▸ **Work order**
Go through the material below and please tally the lines that hold the word "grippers"; the number alone is the answer.

▸ **Raw data**
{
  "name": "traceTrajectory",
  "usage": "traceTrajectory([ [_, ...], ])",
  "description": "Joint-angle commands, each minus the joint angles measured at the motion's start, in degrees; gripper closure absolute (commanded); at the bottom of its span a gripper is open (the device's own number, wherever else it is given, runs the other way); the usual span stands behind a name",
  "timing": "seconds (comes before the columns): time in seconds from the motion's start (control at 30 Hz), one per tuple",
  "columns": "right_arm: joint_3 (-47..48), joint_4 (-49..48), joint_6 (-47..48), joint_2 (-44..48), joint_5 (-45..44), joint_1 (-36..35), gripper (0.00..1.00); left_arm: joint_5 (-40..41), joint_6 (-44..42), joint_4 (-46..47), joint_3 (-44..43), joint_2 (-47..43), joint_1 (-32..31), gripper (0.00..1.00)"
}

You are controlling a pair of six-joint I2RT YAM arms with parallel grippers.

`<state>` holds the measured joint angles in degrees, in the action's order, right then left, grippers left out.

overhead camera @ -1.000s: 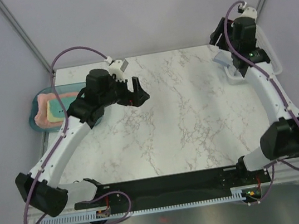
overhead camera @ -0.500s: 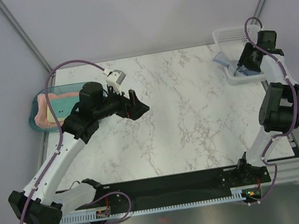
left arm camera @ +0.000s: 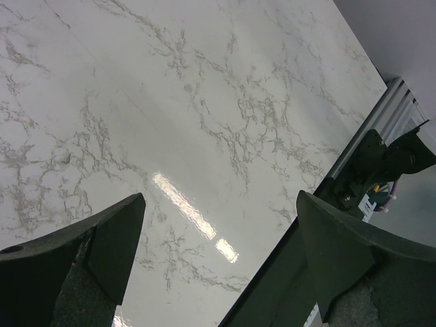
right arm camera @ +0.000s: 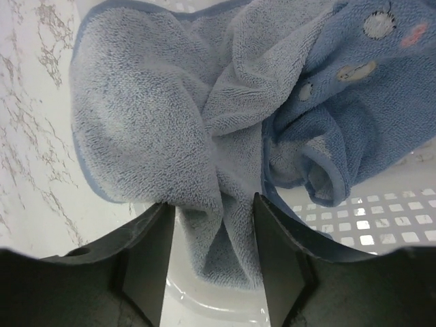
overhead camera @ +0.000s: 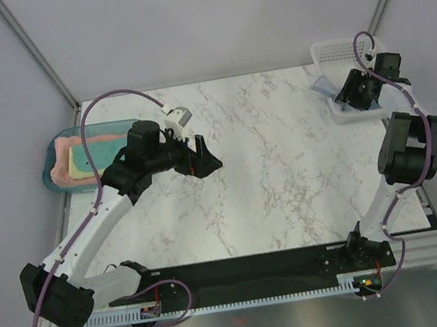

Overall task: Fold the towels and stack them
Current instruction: Grab crumpled towel, then move the towel to the center of the board

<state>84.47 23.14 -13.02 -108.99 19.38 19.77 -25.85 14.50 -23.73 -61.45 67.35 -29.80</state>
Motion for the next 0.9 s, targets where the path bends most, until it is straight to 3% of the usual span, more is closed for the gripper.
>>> traceTrajectory([
  [0.0, 0.5, -2.7, 0.7, -2.0, 2.4, 0.4, 0.44, -1.7, 0.1, 2.0, -0.1, -0.2, 0.1, 0.00],
  [0.03, 1.5, -2.7, 0.4, -2.3, 2.8, 0.4, 0.48, -1.7, -0.2, 2.0, -0.1, -0.3, 0.1, 0.00],
  [0.13, 4.2, -2.4, -0.6, -1.8, 2.4, 0.4, 0.79, -0.2, -0.5, 1.8, 0.3, -0.9, 0.1, 0.00],
  [0.17, 5.0, -2.1, -1.0, -1.1, 2.2, 0.4, 0.96, 0.0, -0.6, 1.7, 0.5, -1.3, 0.1, 0.00],
  [0.2, 5.7, -2.0, -1.7, 1.0, 1.8, 0.4, 1.00, 0.1, -0.6, 1.8, 0.5, -1.3, 0.1, 0.00],
  [0.37, 11.7, -3.0, -8.7, 10.0, 3.6, 0.4, 1.00, 0.0, -0.2, 1.9, 0.5, -1.4, 0.8, 0.00],
  [0.57, 11.2, -19.4, -24.5, 25.3, 13.9, 0.4, 1.00, -0.5, 1.1, 1.7, 0.5, -2.6, 2.2, 0.00],
  [0.73, 5.9, -36.8, -45.7, 35.5, 20.7, -0.4, 1.00, -2.1, 1.9, 2.2, 0.2, -4.2, 2.3, 0.00],
  [0.87, 5.5, -36.0, -48.4, 39.0, 25.5, -4.8, 1.00, -4.0, 3.6, 2.1, -1.6, -6.0, 2.3, 0.00],
])
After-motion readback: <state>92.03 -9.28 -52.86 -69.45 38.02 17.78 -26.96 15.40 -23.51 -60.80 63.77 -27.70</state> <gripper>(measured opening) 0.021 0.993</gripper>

▸ **Answer to the problem**
2